▸ HOW TO COMPLETE THIS TASK: Copy the lines below exactly, starting with the first and finishing with the one holding "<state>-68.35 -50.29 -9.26"; do not copy the pictures.

Records from a data source:
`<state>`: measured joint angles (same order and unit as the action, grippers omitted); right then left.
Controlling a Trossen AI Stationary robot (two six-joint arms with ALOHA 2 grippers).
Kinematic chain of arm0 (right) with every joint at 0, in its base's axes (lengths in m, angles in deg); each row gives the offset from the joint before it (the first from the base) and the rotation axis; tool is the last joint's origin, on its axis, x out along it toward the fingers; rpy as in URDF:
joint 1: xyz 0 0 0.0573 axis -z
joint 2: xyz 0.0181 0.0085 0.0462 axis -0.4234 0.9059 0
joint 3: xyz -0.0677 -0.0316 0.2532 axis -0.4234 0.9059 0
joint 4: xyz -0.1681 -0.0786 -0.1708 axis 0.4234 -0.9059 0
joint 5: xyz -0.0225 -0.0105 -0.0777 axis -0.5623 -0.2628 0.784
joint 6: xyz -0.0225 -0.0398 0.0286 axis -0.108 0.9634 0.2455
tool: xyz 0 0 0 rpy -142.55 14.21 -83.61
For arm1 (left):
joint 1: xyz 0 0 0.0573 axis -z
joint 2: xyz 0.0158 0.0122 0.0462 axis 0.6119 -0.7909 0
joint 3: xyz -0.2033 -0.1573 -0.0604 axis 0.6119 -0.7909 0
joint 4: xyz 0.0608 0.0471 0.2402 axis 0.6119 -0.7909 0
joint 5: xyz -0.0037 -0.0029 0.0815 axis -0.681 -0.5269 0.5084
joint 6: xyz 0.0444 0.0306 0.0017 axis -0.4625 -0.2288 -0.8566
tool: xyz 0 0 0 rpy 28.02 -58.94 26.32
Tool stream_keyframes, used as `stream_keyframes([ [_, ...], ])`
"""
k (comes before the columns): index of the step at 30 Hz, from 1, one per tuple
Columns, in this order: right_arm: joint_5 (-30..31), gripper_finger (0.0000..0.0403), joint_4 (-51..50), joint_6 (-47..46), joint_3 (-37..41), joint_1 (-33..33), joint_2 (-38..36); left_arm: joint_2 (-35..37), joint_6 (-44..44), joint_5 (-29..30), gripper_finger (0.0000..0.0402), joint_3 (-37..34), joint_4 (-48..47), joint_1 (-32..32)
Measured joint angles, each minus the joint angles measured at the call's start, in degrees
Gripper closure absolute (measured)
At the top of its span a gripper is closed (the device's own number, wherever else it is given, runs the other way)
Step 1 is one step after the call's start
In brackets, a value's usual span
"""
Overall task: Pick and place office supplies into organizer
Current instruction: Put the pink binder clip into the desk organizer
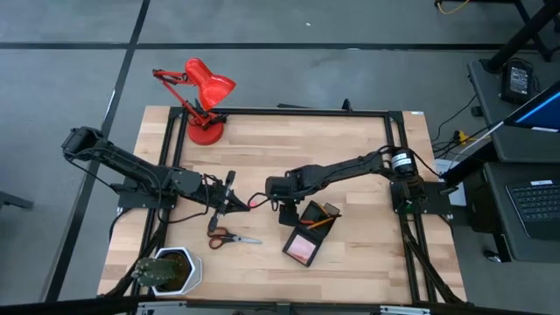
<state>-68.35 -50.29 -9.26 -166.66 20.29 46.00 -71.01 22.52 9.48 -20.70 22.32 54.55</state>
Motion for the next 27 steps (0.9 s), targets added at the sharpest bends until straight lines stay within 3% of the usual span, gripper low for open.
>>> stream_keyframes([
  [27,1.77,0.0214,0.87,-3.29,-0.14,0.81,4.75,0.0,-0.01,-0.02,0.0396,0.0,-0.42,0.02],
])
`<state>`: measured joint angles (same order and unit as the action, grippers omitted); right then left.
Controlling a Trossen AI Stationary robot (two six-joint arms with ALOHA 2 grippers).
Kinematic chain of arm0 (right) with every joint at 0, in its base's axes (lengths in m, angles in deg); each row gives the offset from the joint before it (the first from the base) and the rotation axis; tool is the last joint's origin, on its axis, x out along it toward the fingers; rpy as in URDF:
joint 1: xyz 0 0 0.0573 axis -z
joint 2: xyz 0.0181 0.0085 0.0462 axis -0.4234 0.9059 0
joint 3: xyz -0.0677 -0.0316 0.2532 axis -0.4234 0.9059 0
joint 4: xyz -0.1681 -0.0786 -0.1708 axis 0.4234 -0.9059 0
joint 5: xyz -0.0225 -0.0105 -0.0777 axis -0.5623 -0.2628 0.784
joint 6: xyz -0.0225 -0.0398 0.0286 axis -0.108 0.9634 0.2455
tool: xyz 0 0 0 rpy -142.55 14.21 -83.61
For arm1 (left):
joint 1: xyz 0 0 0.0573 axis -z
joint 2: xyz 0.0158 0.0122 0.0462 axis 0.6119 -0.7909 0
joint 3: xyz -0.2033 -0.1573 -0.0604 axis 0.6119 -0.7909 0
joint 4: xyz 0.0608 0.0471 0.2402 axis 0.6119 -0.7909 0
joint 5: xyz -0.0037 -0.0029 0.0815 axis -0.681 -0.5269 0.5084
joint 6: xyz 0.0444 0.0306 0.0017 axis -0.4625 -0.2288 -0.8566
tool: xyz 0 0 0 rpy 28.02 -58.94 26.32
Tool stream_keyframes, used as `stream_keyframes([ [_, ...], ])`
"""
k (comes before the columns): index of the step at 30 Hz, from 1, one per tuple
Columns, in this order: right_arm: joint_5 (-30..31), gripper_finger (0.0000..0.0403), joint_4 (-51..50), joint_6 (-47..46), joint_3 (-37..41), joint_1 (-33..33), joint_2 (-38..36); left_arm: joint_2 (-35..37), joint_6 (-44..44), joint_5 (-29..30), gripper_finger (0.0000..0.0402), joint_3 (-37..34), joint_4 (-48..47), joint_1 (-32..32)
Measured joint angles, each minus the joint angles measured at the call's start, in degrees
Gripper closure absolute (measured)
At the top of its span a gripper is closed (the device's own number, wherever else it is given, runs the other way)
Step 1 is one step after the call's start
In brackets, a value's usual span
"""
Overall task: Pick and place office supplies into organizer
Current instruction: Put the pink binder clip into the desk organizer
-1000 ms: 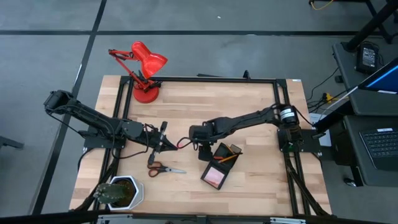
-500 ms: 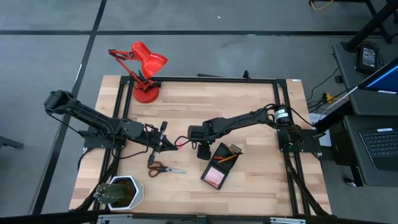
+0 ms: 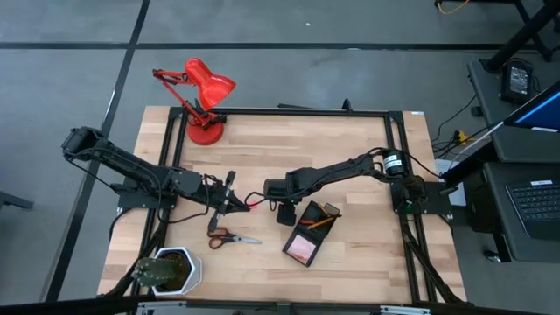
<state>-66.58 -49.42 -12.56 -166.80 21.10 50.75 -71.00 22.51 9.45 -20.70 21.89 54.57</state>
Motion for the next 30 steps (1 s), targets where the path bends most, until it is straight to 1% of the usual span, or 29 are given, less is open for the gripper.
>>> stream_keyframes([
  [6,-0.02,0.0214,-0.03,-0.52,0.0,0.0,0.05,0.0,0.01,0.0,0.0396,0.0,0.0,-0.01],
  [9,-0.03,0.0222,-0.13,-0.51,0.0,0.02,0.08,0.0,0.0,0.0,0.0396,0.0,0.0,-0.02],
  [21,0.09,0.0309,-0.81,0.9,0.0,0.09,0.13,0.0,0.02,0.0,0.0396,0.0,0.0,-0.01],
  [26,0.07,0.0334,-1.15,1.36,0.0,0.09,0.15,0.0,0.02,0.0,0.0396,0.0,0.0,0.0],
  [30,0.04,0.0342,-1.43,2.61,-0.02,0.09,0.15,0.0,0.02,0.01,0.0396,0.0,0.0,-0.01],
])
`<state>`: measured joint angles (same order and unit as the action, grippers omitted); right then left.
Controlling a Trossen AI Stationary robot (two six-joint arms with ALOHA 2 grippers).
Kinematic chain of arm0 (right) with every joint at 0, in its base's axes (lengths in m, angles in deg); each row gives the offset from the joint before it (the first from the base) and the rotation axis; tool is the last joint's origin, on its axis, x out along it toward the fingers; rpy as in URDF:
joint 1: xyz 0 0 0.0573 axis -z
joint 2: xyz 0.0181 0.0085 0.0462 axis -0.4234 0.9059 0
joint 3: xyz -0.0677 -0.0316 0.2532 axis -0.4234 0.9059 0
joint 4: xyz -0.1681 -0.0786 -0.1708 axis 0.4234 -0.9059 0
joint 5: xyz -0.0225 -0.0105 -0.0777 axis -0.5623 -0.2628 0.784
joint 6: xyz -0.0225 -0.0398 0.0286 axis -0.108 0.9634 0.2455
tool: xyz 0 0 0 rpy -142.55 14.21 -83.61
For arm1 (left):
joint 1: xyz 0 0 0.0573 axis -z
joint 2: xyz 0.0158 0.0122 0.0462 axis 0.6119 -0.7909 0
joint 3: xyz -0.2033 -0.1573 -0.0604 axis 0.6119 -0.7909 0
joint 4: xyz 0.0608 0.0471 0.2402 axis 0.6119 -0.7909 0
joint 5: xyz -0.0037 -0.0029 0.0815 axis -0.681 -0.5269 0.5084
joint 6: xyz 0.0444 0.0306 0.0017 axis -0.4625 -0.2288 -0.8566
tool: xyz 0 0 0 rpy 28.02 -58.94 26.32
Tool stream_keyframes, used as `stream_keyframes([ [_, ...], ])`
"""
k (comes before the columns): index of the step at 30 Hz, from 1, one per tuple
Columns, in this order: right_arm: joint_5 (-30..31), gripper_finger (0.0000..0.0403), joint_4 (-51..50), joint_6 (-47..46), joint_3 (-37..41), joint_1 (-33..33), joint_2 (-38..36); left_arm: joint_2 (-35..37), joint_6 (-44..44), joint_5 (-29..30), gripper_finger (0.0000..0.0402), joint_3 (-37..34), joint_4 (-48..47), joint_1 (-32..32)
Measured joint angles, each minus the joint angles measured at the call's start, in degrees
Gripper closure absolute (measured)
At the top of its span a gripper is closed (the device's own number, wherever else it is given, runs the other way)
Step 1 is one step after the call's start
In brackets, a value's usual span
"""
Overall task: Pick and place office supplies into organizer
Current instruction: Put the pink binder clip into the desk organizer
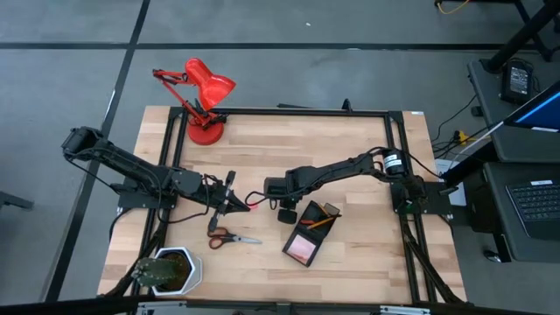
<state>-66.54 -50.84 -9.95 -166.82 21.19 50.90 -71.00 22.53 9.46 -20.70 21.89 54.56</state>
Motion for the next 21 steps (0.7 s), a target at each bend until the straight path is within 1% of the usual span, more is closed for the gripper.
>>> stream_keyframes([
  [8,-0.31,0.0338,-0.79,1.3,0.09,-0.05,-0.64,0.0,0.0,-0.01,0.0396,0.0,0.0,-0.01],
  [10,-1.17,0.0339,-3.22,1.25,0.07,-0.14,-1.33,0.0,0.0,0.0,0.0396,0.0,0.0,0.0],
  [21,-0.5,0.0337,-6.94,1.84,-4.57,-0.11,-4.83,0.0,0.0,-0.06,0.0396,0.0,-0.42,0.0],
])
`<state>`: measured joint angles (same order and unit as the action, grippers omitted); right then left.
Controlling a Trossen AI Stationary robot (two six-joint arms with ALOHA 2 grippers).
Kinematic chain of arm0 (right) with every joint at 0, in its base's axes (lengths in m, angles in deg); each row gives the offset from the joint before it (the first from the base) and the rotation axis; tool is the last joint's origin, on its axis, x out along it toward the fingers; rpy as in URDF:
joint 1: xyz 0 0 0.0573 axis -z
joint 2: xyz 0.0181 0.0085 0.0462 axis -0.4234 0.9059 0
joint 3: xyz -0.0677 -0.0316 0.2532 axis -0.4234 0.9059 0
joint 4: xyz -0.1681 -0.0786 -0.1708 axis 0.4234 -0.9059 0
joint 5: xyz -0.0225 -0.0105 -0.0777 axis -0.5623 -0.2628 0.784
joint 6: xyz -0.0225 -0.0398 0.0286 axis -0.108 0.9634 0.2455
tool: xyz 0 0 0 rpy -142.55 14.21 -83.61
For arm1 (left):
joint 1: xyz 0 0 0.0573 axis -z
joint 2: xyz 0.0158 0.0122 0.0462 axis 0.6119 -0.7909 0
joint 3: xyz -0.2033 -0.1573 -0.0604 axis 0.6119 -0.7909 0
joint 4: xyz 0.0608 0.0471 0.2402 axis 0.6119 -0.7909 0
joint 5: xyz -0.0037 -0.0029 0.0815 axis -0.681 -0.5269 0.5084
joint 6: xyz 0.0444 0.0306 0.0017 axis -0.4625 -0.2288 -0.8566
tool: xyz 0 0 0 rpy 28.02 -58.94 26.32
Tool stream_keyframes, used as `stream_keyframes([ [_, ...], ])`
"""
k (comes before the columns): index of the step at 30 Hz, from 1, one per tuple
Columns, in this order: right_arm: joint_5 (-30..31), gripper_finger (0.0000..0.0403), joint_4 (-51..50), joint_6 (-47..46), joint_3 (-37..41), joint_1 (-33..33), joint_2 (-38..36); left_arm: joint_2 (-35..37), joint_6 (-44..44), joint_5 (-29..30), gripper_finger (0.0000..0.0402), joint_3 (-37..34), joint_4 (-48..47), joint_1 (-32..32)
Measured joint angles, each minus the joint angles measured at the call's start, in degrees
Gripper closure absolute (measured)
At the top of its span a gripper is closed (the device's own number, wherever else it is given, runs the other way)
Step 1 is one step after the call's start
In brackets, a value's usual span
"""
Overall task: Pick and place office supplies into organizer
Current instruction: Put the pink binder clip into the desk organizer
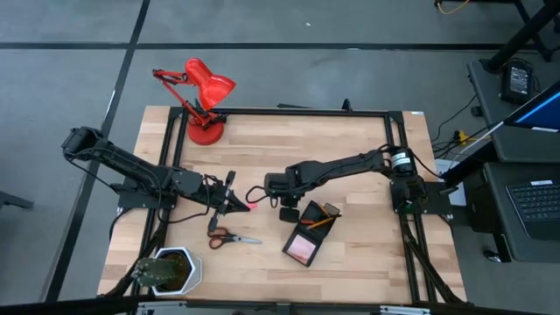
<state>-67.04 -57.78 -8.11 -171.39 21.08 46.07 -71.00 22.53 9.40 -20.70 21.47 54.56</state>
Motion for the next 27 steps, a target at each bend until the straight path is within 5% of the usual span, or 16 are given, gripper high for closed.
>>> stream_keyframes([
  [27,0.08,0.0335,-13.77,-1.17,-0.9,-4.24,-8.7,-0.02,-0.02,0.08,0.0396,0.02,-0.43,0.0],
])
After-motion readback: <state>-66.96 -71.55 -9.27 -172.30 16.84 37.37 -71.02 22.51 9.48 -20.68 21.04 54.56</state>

▸ SOLUTION TO THE PROBLEM:
`<state>`: measured joint angles (same order and unit as the action, grippers omitted); right then left.
Controlling a Trossen AI Stationary robot (two six-joint arms with ALOHA 2 grippers).
Kinematic chain of arm0 (right) with every joint at 0, in its base's axes (lengths in m, angles in deg); each row gives the offset from the joint before it (the first from the base) and the rotation axis; tool is the last joint's origin, on its axis, x out along it toward the fingers; rpy as in URDF:
joint 1: xyz 0 0 0.0573 axis -z
joint 2: xyz 0.0181 0.0085 0.0462 axis -0.4234 0.9059 0
joint 3: xyz -0.0677 -0.0316 0.2532 axis -0.4234 0.9059 0
joint 4: xyz -0.1681 -0.0786 -0.1708 axis 0.4234 -0.9059 0
joint 5: xyz -0.0225 -0.0105 -0.0777 axis -0.5623 -0.2628 0.784
joint 6: xyz -0.0225 -0.0398 0.0286 axis -0.108 0.9634 0.2455
tool: xyz 0 0 0 rpy -142.55 14.21 -83.61
For arm1 (left):
joint 1: xyz 0 0 0.0573 axis -z
joint 2: xyz 0.0158 0.0122 0.0462 axis 0.6119 -0.7909 0
joint 3: xyz -0.2033 -0.1573 -0.0604 axis 0.6119 -0.7909 0
joint 4: xyz 0.0608 0.0471 0.2402 axis 0.6119 -0.7909 0
joint 5: xyz -0.0037 -0.0029 0.0815 axis -0.681 -0.5269 0.5084
joint 6: xyz 0.0444 0.0306 0.0017 axis -0.4625 -0.2288 -0.8566
tool: xyz 0 0 0 rpy 28.02 -58.94 26.32
Tool stream_keyframes, used as `stream_keyframes([ [_, ...], ])`
"""
k (comes before the columns): index of the step at 30 Hz, from 1, one per tuple
Columns, in this order: right_arm: joint_5 (-30..31), gripper_finger (0.0000..0.0403), joint_4 (-51..50), joint_6 (-47..46), joint_3 (-37..41), joint_1 (-33..33), joint_2 (-38..36); left_arm: joint_2 (-35..37), joint_6 (-44..44), joint_5 (-29..30), gripper_finger (0.0000..0.0402), joint_3 (-37..34), joint_4 (-48..47), joint_1 (-32..32)
Measured joint angles, each minus the joint angles measured at the call's start, in degrees
Gripper closure absolute (measured)
At the top of its span a gripper is closed (the device's own number, wherever else it is given, runs the other way)
Step 1 is one step after the call's start
In brackets, a value's usual span
"""
Overall task: Pick and place office supplies into organizer
Current instruction: Put the pink binder clip into the desk organizer
<state>-68.35 -50.29 -9.26 -166.66 20.29 46.00 -71.01 22.52 9.48 -20.70 22.32 54.55</state>

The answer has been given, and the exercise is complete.